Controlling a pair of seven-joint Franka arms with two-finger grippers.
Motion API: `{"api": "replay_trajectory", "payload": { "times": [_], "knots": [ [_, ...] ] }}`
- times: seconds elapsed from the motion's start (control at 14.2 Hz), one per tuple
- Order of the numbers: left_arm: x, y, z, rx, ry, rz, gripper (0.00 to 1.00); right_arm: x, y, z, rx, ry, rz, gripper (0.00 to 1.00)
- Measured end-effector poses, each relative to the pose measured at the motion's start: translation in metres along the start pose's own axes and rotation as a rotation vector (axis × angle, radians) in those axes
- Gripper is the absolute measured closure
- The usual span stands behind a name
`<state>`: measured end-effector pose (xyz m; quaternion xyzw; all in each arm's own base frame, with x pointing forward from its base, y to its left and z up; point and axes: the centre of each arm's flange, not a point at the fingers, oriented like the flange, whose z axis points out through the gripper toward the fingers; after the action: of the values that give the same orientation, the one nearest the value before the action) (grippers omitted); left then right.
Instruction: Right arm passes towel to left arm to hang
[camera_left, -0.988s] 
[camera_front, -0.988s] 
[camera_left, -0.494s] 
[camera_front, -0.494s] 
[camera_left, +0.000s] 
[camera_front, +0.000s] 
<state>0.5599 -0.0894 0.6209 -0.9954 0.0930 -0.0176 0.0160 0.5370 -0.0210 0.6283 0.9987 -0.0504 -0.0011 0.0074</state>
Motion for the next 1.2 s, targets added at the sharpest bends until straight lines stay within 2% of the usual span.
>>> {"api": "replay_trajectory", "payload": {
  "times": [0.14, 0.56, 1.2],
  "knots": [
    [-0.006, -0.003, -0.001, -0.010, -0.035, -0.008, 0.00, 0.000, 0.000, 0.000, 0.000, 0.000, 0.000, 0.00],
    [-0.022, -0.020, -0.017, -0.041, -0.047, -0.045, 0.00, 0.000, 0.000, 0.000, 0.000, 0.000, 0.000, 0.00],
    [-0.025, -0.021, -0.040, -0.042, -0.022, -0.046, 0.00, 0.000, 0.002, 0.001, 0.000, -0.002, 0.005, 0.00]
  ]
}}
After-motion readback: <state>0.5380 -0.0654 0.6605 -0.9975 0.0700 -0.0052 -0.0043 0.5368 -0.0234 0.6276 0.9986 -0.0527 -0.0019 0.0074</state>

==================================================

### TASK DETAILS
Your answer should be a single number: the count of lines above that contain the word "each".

### SOLUTION
2